I must have viewed at least 20 youtube videos about machine quilting. Only one mentioned changing the throatplate from a zigzag to a single stitch. Just wondering if you have found this to be helpful.
Another video was doing free-motion quilting and she said to leave the feed dogs up. This is contrary to every thing that I've ever seen and heard! However, her video only showed her doing a straight line. Odd! I would have liked to have seen her do a stipple stitch with the feed dogs up.
One of the videos said to lower the stitch length to zero. I don't remember hearing that one before either. Is that necessary when you've dropped the feed dogs?This message has been edited. Last edited by: CA Lori,
I'm no expert but whether to leave the feed dogs up or down seems to be a matter of personal preference. When you change the stitch length to zero, the feed dogs go up and down but NOT back and forth and won't advance the fabric. You determine the length of the stitch by the movement of your hands.
The single hole plate supposedly keeps the fabric from being pushed down into the hole. Try it both ways and see which you like best.
I would suggest going to Leah Day's website. I think she is an awesome FM quilter. Check out her section that is titled "The Free Motion Qulting Project" listed in Chronological Order where she has created over 300 FM designs. She has great videos showing how to make each one. Her whole site is FULL of wonderful information.
When I have FMQ'd on my sewing machine, I've used the only throat plate I have (zigzag) and it's worked well. I've used minkee, fleece and lots of cotton backings and never had issues. I've done loose designs and tight micro stippling and feathers and the throat plate/fabric getting stuck in the hole hasn't been a problem at all. My Tin Lizzie midarm has a single stitch hole and that's fine too.
FFG answered the feed dogs well. Traditionally, they don't need to be used with FMQ. They would be dragging the fabric in one direction while you're trying to move it another. Some quilters like the extra friction the feed dogs provide. I prefer them out of the way. No reason to add wear and tear on my fabrics nor to damage the feed dogs. Since the stitch length determines how much the feed dogs travel front to back each stitch, you're saving more wear on the machine's parts if you set that length to zero.
Recently, I saw or read that someone used sponges instead of gloves to help control the quilt sandwich while quilting. I haven't tried that method, but I dislike gloves. It sounds like a terrific idea!
Give it a try and come back with questions. We're happy to help.

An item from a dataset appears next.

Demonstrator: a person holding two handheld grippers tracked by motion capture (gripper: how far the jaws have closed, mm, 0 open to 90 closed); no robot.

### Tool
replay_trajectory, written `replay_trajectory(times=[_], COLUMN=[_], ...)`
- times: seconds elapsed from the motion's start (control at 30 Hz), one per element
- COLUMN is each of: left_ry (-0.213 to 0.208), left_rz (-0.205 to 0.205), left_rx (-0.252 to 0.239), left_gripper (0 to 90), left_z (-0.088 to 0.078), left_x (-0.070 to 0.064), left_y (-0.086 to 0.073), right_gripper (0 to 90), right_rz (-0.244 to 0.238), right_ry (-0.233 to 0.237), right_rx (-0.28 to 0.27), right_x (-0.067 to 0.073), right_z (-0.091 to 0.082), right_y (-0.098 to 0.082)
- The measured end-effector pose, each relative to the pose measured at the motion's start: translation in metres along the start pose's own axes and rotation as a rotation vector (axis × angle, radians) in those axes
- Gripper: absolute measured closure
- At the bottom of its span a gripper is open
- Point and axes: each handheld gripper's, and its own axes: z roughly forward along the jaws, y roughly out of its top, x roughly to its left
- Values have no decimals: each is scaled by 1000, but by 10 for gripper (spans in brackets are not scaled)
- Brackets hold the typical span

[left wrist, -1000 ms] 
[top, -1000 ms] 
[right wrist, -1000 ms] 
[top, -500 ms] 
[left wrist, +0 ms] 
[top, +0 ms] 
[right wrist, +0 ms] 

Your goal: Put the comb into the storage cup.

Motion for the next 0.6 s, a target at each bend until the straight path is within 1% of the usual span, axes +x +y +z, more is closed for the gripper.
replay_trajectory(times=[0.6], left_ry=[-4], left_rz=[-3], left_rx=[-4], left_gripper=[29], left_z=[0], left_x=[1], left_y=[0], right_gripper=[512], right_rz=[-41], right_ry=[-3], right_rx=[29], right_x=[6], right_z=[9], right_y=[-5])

since i've only used my throat plate that lets me zig zag stitch when FMQing, I'd be afraid to put my single hole plate on. but i guess you could. but why? it's not necessary at all. sometimes advice isn't always right.
I've switched to the single-hole throat plate when doing free motion and like it better. No chance for the fabric to get pushed down into the space and it moves smoother over the surface. And Yes, I noticed a difference.
I use a single hole needle plate and I do prefer the feed dogs up and helping,I also turn the stitch length to 0. It does not drag my fabric it is terrific for me. It is a personal preference whether you lower the dogs or not and sometimes your machine dictates. Actually it was our Boziea who shared with me the setting she used and dogs up and I did that way from then on because it worked and I don't get eyelashes or skipped stitches.I also use a topstitch needle Size 14 or larger.
May "In Michigan"
Posts: 9343 | Location: Michigan,up North,the west side of Perfect | Registered: Sep 14, 2004
I've accidentally left my feed dogs up several times and notice no difference. As Leah says: improve your fmq with practice, practice, and practice more. I made four identical wallhangings last week. By the time I finished tge quilting on #4 I really liked what I was doing and wanted overs. On 1, 2, & 3.
I have a Bernina Activa 130 (got it in 2000--I sure do miss my old Singer Touch & Sew though!). It doesn't have the needle down feature, so that's kind of a nuisance.
Hopefully, I'll get to quilting my three table runners sometime this week. I'm going to try a sample of stippling with the feed dogs up, which I had no idea could be done. Right now I'm not too crazy about my practice sessions with the feed dogs down. My biggest decision is how to attack the project--where to start and where to go with my stitching. The runners consist of two rows of five 8" squares plus a 2-inch border and it's got about 24 safety pins spaced about the size of a fist apart.This message has been edited. Last edited by: CA Lori,
Another trick I've used rather than gloves to help grip my fabric - I buy rubber shelf liner at my dollar store and cut into squares, rougly 3". I use these squares to help me guide the fabric - my hands don't slip.